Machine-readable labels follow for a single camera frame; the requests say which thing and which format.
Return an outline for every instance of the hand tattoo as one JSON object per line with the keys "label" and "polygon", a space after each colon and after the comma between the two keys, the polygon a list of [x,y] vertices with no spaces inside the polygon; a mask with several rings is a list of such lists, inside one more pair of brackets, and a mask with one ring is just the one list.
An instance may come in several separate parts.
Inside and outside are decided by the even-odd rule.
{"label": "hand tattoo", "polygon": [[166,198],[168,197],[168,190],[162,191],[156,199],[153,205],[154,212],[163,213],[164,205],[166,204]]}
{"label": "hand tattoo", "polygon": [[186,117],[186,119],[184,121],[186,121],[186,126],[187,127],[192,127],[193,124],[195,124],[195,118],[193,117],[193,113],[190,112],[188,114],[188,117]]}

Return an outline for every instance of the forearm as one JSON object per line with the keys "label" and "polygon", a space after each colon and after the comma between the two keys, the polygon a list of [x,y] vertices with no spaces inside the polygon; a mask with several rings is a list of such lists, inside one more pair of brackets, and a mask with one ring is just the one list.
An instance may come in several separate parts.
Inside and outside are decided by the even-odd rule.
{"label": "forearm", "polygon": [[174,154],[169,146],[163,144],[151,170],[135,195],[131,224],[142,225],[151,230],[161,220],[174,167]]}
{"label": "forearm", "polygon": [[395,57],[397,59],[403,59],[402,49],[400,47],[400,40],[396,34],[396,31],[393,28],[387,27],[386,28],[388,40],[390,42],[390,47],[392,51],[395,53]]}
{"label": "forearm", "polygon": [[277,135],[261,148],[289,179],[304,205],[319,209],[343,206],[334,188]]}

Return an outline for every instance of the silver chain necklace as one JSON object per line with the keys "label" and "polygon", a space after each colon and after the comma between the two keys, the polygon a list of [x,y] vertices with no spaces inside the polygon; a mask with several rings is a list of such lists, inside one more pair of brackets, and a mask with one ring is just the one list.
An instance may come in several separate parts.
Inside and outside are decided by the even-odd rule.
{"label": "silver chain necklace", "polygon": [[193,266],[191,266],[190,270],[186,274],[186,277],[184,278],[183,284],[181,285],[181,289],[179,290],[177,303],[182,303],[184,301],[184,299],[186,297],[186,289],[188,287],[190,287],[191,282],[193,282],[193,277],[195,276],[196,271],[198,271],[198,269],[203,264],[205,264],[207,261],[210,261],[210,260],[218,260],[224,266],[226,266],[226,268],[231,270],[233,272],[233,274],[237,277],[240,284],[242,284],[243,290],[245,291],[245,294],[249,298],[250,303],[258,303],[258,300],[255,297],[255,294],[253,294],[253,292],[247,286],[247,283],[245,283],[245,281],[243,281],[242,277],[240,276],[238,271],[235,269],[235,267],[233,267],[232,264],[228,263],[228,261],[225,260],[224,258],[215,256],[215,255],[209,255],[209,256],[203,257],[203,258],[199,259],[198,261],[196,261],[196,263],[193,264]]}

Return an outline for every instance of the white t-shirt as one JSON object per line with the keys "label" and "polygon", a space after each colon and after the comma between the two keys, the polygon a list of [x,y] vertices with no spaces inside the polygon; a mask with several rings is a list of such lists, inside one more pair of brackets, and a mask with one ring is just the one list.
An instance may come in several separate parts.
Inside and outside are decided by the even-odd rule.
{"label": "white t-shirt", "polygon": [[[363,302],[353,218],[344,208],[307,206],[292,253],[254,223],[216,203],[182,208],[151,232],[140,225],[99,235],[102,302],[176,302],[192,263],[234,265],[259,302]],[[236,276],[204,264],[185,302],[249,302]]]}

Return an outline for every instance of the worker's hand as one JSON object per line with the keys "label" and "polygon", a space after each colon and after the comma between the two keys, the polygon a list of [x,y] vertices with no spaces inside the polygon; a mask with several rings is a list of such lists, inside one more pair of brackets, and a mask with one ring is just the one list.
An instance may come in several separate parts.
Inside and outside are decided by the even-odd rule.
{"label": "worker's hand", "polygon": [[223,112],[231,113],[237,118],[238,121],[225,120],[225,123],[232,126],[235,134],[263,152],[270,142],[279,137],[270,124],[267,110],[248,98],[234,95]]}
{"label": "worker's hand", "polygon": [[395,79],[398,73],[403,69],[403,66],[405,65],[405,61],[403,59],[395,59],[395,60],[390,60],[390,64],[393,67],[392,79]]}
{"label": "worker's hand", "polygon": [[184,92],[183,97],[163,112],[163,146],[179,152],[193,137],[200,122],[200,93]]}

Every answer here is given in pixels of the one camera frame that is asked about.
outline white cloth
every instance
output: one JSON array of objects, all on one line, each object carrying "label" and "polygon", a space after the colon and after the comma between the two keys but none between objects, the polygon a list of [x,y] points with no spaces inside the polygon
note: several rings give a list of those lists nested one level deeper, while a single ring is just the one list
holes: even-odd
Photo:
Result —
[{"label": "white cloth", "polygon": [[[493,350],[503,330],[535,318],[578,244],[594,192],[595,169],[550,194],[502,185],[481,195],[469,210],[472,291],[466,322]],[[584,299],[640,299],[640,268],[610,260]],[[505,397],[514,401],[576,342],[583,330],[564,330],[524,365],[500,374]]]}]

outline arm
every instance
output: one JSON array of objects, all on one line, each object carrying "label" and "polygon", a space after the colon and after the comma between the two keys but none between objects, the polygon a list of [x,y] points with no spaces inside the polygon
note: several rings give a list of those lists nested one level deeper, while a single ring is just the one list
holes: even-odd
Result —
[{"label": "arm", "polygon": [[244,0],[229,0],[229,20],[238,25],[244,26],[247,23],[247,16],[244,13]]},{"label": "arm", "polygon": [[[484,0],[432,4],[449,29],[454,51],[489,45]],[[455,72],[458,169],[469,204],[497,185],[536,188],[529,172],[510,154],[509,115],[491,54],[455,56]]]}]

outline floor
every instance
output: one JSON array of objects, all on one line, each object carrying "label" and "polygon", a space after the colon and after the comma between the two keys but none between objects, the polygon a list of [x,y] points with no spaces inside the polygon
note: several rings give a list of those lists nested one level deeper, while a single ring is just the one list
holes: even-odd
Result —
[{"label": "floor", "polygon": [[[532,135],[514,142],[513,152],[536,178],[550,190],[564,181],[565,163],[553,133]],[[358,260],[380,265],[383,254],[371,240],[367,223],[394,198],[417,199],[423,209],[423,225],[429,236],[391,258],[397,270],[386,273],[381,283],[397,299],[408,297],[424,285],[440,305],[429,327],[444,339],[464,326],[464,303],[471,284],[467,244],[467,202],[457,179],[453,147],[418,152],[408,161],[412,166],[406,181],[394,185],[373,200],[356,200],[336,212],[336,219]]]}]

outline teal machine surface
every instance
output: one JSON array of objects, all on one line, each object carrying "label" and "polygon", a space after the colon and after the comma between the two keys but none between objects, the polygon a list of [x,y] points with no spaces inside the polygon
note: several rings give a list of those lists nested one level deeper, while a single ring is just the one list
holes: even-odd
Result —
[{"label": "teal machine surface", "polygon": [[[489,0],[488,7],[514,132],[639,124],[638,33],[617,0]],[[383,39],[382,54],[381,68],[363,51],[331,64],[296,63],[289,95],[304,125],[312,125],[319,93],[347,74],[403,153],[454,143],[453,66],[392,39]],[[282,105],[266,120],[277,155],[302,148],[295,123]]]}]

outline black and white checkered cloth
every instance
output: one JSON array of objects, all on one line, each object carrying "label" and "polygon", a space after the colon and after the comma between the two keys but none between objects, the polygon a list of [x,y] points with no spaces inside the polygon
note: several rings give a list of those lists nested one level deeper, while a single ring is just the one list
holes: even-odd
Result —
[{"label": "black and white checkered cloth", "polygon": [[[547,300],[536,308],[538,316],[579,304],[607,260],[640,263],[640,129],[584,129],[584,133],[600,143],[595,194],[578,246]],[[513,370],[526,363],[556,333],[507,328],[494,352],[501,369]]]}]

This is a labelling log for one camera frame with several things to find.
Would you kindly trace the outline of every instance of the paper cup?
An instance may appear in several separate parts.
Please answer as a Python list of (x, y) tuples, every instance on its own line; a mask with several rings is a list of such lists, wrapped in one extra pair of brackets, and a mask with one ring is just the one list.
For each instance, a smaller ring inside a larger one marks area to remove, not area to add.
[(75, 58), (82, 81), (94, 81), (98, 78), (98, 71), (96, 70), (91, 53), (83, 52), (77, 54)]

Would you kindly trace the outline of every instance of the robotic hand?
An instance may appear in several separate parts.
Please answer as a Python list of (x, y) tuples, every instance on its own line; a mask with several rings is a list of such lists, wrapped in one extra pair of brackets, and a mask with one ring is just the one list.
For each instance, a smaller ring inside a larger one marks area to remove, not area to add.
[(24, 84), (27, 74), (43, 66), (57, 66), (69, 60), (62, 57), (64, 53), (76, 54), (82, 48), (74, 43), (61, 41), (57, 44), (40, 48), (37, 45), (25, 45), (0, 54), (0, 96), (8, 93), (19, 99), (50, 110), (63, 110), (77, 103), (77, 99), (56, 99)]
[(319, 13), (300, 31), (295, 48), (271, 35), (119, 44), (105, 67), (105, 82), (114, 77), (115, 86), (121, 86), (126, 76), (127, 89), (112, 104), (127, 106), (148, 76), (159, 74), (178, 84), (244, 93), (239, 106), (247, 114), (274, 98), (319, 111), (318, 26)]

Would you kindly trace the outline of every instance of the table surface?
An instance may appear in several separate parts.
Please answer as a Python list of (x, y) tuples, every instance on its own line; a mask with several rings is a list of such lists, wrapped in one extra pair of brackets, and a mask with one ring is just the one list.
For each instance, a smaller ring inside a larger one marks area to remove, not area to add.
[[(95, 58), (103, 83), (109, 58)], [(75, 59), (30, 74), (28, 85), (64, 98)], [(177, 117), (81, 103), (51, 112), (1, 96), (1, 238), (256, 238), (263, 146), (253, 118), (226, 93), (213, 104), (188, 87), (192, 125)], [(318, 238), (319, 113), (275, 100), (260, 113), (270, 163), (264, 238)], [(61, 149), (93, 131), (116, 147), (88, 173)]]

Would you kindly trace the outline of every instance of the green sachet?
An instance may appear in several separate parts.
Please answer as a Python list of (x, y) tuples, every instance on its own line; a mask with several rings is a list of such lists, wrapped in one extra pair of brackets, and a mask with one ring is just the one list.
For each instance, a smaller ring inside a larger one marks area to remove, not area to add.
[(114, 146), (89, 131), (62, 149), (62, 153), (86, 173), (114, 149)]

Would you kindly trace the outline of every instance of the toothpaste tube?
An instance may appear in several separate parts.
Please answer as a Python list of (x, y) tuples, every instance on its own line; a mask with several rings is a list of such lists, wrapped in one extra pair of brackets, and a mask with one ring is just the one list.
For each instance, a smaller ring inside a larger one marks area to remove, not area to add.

****

Print only the lines from the top of the data above down to the line holding "Return an outline for every instance of the hand", inclusive.

Answer for the task:
Machine-readable labels follow for a single camera frame; the requests say which thing and which format.
Return an outline for every instance of the hand tattoo as one JSON object per line with the keys "label" and "polygon", a space after each colon and after the comma between the two keys, the polygon a list of [x,y] vertices with no spaces inside the polygon; a mask with several rings is a list of such lists, inside one more pair of brackets, and a mask with one ring is just the one list.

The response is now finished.